*Exercise directions*
If a line of the material contains "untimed", copy it.

*Records for the exercise*
..............................

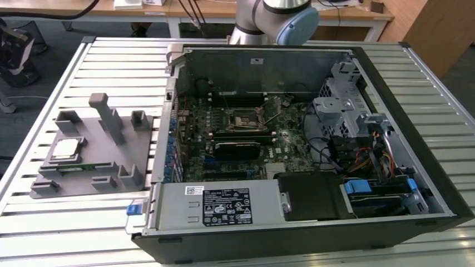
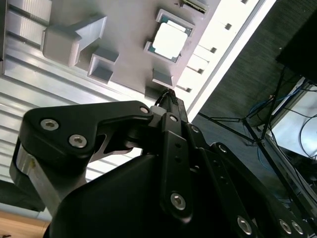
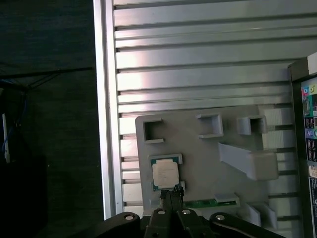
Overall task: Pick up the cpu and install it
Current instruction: 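Reach for the cpu, then pick up the cpu and move it towards the insertion slot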
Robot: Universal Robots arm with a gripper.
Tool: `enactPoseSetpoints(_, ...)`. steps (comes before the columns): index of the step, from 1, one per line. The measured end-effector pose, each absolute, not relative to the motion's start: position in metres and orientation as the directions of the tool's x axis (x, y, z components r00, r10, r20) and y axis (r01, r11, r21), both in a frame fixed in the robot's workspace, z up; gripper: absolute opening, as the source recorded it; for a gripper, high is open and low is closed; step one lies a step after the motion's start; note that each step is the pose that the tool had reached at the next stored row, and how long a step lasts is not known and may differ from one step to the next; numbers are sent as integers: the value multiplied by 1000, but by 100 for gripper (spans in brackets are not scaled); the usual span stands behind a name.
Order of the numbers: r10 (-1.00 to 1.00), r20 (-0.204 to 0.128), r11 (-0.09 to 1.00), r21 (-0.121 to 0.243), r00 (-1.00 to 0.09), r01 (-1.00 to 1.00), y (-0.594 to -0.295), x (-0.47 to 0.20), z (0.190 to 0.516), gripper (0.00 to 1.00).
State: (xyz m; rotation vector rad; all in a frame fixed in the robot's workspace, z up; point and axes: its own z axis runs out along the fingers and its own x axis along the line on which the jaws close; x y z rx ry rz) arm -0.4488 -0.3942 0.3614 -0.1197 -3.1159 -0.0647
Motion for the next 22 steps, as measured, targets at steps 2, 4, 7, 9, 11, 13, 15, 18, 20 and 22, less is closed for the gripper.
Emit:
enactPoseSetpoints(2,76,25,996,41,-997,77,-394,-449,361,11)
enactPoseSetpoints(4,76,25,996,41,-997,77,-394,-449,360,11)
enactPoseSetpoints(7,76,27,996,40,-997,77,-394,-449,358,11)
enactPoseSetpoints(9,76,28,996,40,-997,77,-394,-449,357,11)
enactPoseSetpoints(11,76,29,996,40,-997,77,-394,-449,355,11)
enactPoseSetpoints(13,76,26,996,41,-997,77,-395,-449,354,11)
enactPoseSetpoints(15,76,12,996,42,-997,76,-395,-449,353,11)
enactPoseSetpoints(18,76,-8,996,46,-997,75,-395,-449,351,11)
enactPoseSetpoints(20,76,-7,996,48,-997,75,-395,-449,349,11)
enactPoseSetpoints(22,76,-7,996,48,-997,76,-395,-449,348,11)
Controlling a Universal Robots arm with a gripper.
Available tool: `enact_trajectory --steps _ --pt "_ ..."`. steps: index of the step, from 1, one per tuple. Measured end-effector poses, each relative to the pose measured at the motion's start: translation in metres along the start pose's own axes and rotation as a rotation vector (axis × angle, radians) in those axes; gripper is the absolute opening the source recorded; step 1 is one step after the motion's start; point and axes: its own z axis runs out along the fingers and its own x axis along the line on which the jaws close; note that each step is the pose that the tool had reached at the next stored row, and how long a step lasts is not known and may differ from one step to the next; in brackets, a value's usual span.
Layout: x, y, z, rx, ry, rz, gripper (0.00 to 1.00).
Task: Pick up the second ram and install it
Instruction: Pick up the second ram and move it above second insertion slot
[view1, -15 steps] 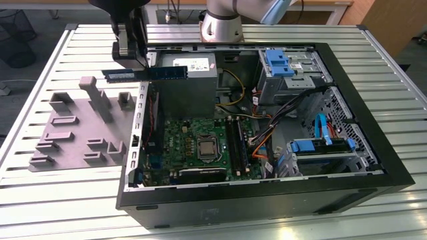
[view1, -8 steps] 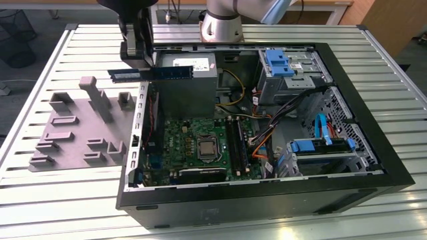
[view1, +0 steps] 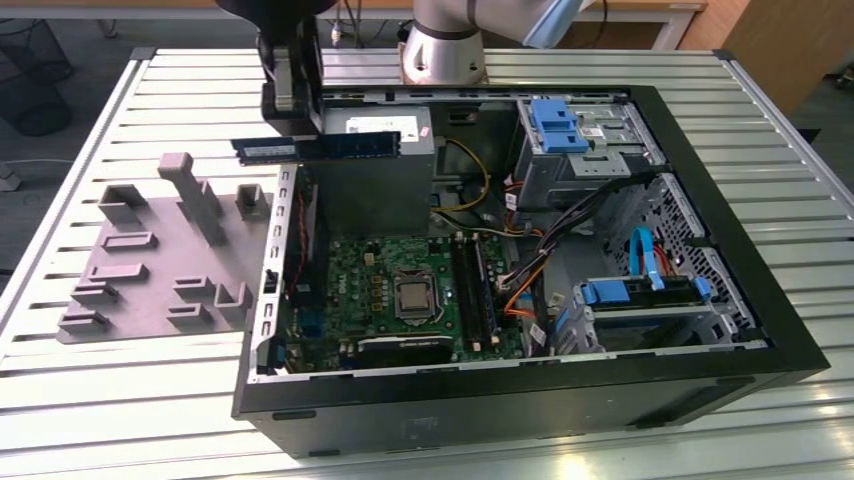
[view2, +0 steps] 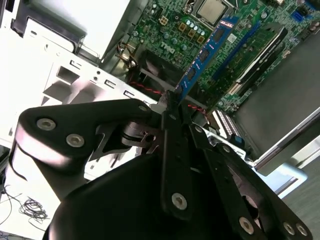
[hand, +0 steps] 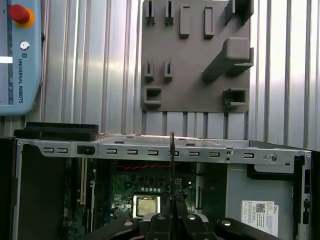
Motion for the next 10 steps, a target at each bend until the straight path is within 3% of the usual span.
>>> enact_trajectory --steps 10 --pt "0.0002 -0.0120 -0.0002 0.0000 -0.0001 0.000 0.14"
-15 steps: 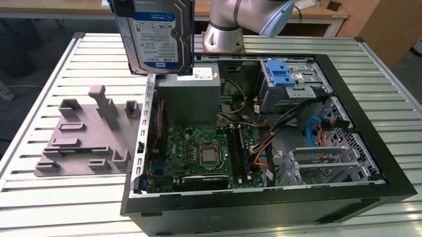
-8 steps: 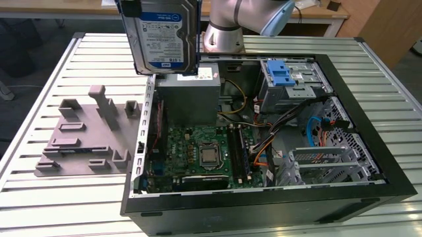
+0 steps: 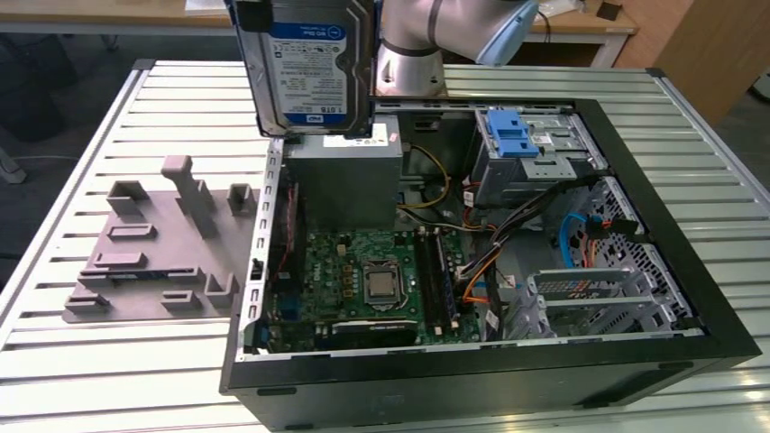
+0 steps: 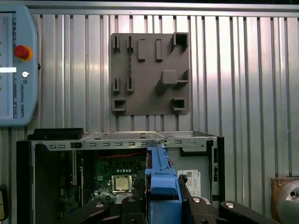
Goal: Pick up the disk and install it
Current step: 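Pick up the disk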
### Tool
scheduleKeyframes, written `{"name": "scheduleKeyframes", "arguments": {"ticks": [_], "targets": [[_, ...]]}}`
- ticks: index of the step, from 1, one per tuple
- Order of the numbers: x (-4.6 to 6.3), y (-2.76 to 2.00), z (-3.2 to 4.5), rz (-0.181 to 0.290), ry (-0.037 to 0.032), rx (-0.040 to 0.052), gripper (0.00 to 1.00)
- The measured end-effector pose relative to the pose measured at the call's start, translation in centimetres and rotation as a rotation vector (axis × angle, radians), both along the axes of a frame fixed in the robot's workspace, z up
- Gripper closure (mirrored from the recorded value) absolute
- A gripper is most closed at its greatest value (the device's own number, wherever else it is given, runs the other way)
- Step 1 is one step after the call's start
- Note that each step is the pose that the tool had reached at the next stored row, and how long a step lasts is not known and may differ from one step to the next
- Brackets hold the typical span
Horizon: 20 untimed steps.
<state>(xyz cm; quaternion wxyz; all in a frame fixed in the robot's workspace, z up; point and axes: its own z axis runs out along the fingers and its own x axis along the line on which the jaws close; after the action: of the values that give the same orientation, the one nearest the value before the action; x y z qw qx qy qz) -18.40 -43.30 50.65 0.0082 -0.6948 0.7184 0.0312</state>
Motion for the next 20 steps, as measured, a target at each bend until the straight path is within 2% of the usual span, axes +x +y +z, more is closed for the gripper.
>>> {"name": "scheduleKeyframes", "arguments": {"ticks": [8, 10, 13, 20], "targets": [[1.4, -0.06, -0.01, 0.000, 0.0001, 0.0000, 0.64], [1.5, -0.20, -0.06, 0.000, -0.0001, 0.0001, 0.64], [1.6, -0.83, -0.16, 0.000, 0.0001, -0.0001, 0.64], [1.6, -2.85, -0.32, 0.000, 0.0000, 0.0000, 0.64]]}}
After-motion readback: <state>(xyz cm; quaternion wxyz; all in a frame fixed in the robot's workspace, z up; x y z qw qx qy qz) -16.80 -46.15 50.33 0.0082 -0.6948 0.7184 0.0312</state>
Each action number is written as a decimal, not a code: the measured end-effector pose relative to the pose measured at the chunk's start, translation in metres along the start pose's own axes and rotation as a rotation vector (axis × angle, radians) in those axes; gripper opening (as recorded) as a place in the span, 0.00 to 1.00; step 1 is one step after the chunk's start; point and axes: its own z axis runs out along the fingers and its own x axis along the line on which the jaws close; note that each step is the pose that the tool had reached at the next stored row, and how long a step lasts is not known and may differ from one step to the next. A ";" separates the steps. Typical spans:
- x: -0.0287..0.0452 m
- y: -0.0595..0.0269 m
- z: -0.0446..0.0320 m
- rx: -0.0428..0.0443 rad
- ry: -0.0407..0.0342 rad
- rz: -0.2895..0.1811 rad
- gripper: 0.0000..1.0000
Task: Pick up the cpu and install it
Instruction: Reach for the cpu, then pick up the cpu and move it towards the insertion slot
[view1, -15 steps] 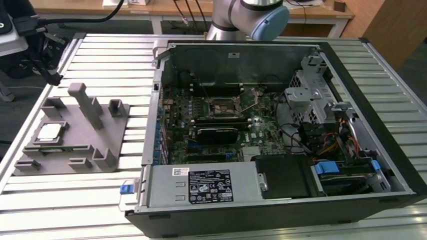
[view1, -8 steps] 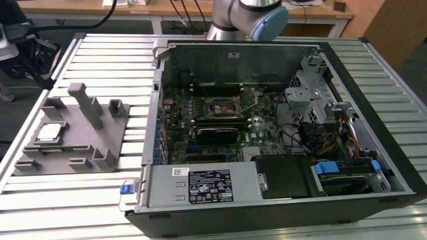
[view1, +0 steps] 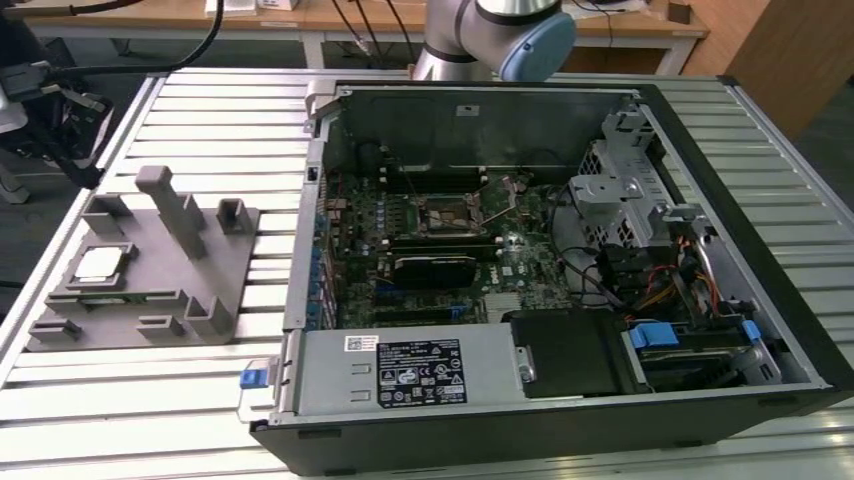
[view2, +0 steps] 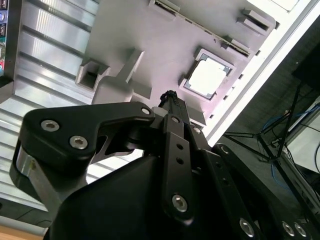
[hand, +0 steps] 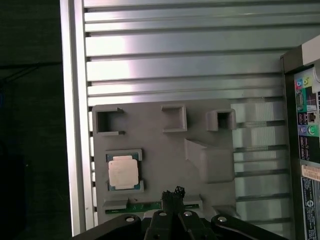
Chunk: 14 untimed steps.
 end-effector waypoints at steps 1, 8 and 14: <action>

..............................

*Reply to the task*
Horizon: 20 untimed steps.
Chunk: 14 untimed steps.

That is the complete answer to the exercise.